TO DO: If a line in the entries below contains "document", copy it.

SUPPLIED RECORDS:
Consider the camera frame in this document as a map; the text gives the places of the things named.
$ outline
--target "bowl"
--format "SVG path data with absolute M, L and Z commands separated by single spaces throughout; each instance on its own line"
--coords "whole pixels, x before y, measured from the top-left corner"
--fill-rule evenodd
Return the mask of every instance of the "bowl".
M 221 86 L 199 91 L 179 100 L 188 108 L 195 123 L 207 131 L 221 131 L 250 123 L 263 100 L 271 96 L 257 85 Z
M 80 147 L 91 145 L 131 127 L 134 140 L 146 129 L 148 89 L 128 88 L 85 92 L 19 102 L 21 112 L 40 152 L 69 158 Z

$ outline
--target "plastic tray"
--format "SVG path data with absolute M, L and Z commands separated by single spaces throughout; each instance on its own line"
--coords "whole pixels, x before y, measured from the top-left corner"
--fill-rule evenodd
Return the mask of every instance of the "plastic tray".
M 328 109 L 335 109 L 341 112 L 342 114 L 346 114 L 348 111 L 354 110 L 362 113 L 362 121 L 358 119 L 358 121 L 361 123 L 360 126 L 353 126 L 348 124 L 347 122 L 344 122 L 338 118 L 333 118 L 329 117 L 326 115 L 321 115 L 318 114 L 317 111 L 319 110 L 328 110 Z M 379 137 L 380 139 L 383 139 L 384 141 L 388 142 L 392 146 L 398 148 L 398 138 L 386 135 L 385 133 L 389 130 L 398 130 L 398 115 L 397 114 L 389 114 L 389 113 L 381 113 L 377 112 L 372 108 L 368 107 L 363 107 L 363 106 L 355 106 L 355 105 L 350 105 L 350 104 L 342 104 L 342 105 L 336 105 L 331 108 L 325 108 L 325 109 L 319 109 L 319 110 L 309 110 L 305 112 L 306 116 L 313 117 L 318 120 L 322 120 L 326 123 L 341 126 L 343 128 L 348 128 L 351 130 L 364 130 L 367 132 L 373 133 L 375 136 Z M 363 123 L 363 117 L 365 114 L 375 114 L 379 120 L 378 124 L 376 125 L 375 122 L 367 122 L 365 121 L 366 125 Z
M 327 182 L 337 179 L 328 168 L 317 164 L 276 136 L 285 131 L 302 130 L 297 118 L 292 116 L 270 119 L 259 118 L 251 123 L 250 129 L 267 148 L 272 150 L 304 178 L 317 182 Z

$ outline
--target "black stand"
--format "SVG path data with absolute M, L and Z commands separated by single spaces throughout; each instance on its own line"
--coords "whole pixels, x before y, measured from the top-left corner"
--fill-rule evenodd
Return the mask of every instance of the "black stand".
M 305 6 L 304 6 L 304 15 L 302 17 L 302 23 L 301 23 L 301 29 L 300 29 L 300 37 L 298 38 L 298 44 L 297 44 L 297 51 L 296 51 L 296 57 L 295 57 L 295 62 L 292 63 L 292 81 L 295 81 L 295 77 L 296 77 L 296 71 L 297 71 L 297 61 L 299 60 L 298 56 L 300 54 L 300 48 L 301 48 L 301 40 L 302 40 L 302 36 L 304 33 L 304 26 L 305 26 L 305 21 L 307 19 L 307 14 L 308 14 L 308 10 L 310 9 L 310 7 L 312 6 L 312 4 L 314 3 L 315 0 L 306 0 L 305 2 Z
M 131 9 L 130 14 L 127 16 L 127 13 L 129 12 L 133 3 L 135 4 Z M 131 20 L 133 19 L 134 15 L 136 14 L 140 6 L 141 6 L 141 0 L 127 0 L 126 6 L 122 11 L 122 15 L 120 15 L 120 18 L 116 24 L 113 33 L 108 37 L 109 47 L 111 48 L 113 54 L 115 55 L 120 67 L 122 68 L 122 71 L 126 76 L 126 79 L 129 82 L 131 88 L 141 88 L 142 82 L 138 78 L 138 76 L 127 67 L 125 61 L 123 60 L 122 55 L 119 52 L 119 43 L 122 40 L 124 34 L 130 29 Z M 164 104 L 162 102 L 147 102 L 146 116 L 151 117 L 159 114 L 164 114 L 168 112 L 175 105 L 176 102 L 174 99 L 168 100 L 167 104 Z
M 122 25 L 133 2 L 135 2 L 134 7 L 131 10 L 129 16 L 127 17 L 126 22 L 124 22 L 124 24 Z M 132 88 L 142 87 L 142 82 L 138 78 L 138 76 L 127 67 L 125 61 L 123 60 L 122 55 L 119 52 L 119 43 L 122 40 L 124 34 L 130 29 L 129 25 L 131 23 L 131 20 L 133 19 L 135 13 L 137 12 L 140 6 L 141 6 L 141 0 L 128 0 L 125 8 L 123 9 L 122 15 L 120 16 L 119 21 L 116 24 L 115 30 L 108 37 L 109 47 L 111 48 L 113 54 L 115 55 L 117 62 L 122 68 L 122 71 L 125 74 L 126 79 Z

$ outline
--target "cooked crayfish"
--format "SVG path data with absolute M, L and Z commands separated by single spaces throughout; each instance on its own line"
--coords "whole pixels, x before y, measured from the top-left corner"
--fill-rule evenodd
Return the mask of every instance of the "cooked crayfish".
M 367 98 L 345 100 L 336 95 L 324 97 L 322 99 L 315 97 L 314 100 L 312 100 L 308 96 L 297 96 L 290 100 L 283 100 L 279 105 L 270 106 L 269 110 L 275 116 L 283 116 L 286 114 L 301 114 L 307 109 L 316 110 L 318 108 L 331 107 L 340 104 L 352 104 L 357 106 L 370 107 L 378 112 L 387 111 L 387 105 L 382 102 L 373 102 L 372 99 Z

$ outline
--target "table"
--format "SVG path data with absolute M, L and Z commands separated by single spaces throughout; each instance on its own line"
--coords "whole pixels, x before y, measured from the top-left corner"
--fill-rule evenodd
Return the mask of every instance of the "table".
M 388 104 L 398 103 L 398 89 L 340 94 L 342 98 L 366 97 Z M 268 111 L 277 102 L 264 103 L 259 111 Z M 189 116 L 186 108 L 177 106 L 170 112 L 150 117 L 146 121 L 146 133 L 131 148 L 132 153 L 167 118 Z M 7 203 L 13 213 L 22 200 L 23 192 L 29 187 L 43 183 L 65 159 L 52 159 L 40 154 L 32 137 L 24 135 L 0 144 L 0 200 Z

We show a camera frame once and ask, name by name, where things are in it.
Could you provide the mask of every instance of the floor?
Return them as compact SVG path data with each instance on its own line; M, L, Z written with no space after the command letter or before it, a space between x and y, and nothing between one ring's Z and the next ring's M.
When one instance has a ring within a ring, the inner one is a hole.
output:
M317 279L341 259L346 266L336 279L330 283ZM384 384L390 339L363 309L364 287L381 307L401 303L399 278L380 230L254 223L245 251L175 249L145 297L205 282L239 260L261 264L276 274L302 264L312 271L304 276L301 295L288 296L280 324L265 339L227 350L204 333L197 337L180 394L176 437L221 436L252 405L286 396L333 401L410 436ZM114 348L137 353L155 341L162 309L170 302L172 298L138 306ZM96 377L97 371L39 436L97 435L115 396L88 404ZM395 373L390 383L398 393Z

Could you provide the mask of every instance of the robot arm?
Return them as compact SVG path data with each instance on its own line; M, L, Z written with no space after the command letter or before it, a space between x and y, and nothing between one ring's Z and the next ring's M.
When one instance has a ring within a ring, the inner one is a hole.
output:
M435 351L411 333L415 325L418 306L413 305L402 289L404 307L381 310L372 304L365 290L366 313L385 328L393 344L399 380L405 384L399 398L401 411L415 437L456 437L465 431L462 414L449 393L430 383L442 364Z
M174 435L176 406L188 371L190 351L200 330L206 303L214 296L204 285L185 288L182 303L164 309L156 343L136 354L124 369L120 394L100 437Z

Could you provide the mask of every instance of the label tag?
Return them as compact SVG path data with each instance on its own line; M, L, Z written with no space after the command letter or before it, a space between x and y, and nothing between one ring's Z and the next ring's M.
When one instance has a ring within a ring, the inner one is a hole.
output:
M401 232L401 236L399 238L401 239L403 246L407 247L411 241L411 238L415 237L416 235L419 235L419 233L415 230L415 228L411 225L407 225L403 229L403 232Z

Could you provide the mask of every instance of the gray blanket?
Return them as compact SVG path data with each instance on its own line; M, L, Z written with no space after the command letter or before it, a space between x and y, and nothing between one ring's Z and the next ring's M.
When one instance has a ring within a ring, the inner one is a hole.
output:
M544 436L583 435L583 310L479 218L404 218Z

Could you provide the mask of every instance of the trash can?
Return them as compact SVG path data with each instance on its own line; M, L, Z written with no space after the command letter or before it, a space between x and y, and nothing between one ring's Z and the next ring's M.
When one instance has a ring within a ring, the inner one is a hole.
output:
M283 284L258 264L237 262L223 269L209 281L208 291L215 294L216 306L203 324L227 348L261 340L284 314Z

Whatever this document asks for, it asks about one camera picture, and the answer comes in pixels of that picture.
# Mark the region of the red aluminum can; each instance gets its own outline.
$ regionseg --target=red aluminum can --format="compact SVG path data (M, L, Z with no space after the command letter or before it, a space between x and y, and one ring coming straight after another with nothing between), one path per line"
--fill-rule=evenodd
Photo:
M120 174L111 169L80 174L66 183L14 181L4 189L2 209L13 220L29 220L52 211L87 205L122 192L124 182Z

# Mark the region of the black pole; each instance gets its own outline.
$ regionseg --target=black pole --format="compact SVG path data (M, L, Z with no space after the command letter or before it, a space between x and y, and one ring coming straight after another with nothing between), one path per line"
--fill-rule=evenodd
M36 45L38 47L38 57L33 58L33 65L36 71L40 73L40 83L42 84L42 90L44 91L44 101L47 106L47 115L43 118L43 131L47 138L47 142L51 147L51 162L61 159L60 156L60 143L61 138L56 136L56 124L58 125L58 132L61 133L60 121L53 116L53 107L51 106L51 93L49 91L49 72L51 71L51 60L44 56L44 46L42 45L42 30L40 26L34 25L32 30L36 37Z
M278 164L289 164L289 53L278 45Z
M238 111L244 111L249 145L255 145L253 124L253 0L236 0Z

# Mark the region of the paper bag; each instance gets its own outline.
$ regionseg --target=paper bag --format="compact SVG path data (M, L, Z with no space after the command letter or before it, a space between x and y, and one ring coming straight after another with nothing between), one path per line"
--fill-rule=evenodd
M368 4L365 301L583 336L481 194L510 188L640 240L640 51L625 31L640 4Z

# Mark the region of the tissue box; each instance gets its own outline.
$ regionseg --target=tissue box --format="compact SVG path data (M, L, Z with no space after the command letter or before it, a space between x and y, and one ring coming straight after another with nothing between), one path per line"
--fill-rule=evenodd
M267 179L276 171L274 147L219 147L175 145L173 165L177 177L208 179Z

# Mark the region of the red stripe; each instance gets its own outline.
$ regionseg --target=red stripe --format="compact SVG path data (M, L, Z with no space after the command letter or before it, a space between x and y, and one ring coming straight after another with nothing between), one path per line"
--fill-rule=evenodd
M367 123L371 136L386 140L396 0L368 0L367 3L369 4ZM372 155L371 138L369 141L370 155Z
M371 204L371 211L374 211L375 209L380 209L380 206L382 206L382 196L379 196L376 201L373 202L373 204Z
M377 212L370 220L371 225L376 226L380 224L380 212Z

ANSWER TO THIS TASK:
Consider the camera frame in this document as a map; the text gives the places of the things named.
Whatever this document asks for, it asks about one camera picture, and the answer comes in pixels of that picture.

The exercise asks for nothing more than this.